# [YOUR TASK]
Any picture in the listing is left out of the copy; all else is duplicated exactly.

# [DATA]
________________________

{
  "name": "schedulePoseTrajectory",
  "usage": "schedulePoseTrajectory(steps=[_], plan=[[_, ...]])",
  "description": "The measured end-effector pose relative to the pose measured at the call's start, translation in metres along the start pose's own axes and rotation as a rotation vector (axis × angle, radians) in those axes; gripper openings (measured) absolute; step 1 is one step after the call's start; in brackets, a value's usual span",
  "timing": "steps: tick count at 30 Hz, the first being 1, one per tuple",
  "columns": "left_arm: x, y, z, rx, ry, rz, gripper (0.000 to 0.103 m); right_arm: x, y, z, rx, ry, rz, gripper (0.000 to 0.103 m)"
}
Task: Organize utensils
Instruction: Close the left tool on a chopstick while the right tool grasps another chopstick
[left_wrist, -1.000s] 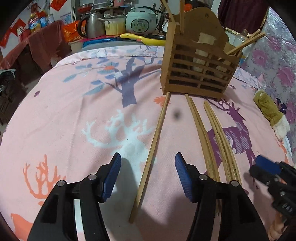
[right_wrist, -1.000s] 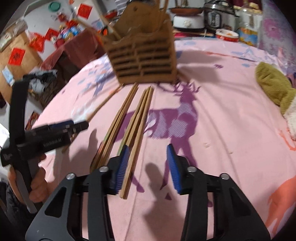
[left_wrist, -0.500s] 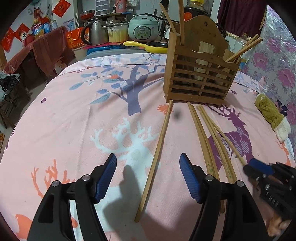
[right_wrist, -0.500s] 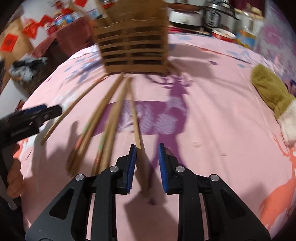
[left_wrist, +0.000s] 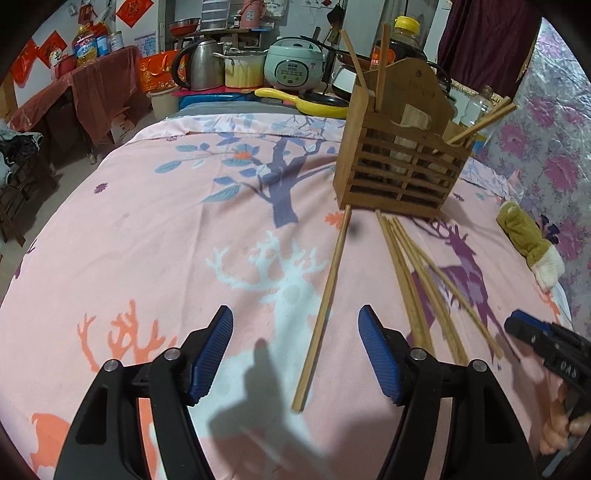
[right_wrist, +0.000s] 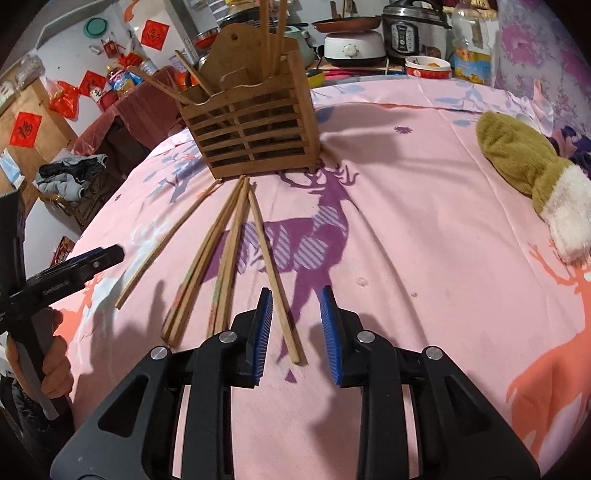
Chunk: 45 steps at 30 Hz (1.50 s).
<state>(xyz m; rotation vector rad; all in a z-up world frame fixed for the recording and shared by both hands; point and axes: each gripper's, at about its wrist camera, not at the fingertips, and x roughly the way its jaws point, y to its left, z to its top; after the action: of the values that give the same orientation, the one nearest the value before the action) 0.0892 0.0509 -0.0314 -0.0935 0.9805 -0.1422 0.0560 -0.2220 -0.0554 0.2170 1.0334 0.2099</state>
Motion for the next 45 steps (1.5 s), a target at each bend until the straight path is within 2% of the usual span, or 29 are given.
schedulePoseTrajectory(steps=[4,7,10,12,14,20,24,36,37,39,41,45], plan=[[-0.004,0.005,-0.016,0.028,0.027,-0.02,0.069,-0.006,-0.004,-0.006,0.002,-0.011,0.008,0.031],[-0.002,0.0,-0.028,0.073,0.063,-0.045,0.066,-0.009,-0.006,-0.01,0.006,-0.017,0.011,0.037],[0.0,-0.004,-0.032,0.096,0.078,-0.063,0.057,-0.009,-0.006,-0.011,0.01,-0.017,0.01,0.037],[0.004,-0.006,-0.033,0.102,0.099,-0.073,0.042,-0.008,-0.007,-0.012,0.011,-0.013,0.009,0.037],[0.009,-0.008,-0.035,0.109,0.12,-0.073,0.035,-0.007,-0.007,-0.012,0.011,-0.007,0.01,0.037],[0.012,-0.019,-0.039,0.174,0.101,-0.001,0.027,-0.004,-0.004,-0.015,0.0,0.003,0.008,0.037],[0.011,-0.018,-0.038,0.176,0.1,-0.01,0.01,-0.003,-0.002,-0.018,-0.015,0.011,0.007,0.037],[0.011,-0.017,-0.038,0.166,0.106,-0.014,0.01,0.006,0.007,-0.025,-0.062,0.045,-0.025,0.033],[0.011,-0.017,-0.037,0.167,0.105,-0.014,0.01,0.007,0.007,-0.026,-0.067,0.047,-0.033,0.031],[0.011,-0.018,-0.039,0.176,0.101,-0.005,0.01,0.009,0.007,-0.03,-0.09,0.038,-0.081,0.016],[0.01,-0.021,-0.041,0.191,0.096,0.006,0.01,0.008,0.01,-0.033,-0.115,0.03,-0.102,0.009],[0.009,-0.024,-0.043,0.2,0.091,-0.001,0.006,0.004,0.014,-0.036,-0.153,0.024,-0.103,0.008]])
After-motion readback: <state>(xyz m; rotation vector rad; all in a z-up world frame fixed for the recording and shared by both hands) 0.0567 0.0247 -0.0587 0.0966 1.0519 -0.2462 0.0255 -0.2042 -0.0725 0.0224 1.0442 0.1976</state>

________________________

# [SOLUTION TO THIS TASK]
{
  "name": "schedulePoseTrajectory",
  "usage": "schedulePoseTrajectory(steps=[_], plan=[[_, ...]])",
  "description": "The measured end-effector pose relative to the pose measured at the call's start, translation in metres along the start pose's own axes and rotation as a rotation vector (axis × angle, radians) in those axes; gripper openings (measured) absolute; step 1 is one step after the call's start; in brackets, a value's usual span",
  "timing": "steps: tick count at 30 Hz, the first being 1, one per tuple",
  "columns": "left_arm: x, y, z, rx, ry, rz, gripper (0.000 to 0.103 m); right_arm: x, y, z, rx, ry, rz, gripper (0.000 to 0.103 m)"
}
Task: Organize utensils
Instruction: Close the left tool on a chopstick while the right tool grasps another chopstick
[left_wrist, -1.000s] 
[right_wrist, -1.000s] 
[left_wrist, -0.500s] 
[right_wrist, -0.500s] 
[left_wrist, +0.000s] 
[right_wrist, +0.000s] 
Chunk: 45 steps at 30 Hz (1.50 s).
<state>(xyz m; rotation vector rad; all in a z-up world frame fixed for the recording and shared by both hands; point and axes: each gripper's, at about its wrist camera, not at the fingertips, and x roughly the way its jaws point, y to its left, z to its top; after the action: of the values that give the same orientation, the one nearest the value before the action) 0.0892 0.0509 -0.0314 -0.0935 0.9805 -0.1422 0.0560 -0.2220 -0.0554 0.2170 1.0334 0.2099</state>
Motion for the next 45 steps (1.5 s), a target at each bend until the straight path is within 2% of the usual span, or 29 are given.
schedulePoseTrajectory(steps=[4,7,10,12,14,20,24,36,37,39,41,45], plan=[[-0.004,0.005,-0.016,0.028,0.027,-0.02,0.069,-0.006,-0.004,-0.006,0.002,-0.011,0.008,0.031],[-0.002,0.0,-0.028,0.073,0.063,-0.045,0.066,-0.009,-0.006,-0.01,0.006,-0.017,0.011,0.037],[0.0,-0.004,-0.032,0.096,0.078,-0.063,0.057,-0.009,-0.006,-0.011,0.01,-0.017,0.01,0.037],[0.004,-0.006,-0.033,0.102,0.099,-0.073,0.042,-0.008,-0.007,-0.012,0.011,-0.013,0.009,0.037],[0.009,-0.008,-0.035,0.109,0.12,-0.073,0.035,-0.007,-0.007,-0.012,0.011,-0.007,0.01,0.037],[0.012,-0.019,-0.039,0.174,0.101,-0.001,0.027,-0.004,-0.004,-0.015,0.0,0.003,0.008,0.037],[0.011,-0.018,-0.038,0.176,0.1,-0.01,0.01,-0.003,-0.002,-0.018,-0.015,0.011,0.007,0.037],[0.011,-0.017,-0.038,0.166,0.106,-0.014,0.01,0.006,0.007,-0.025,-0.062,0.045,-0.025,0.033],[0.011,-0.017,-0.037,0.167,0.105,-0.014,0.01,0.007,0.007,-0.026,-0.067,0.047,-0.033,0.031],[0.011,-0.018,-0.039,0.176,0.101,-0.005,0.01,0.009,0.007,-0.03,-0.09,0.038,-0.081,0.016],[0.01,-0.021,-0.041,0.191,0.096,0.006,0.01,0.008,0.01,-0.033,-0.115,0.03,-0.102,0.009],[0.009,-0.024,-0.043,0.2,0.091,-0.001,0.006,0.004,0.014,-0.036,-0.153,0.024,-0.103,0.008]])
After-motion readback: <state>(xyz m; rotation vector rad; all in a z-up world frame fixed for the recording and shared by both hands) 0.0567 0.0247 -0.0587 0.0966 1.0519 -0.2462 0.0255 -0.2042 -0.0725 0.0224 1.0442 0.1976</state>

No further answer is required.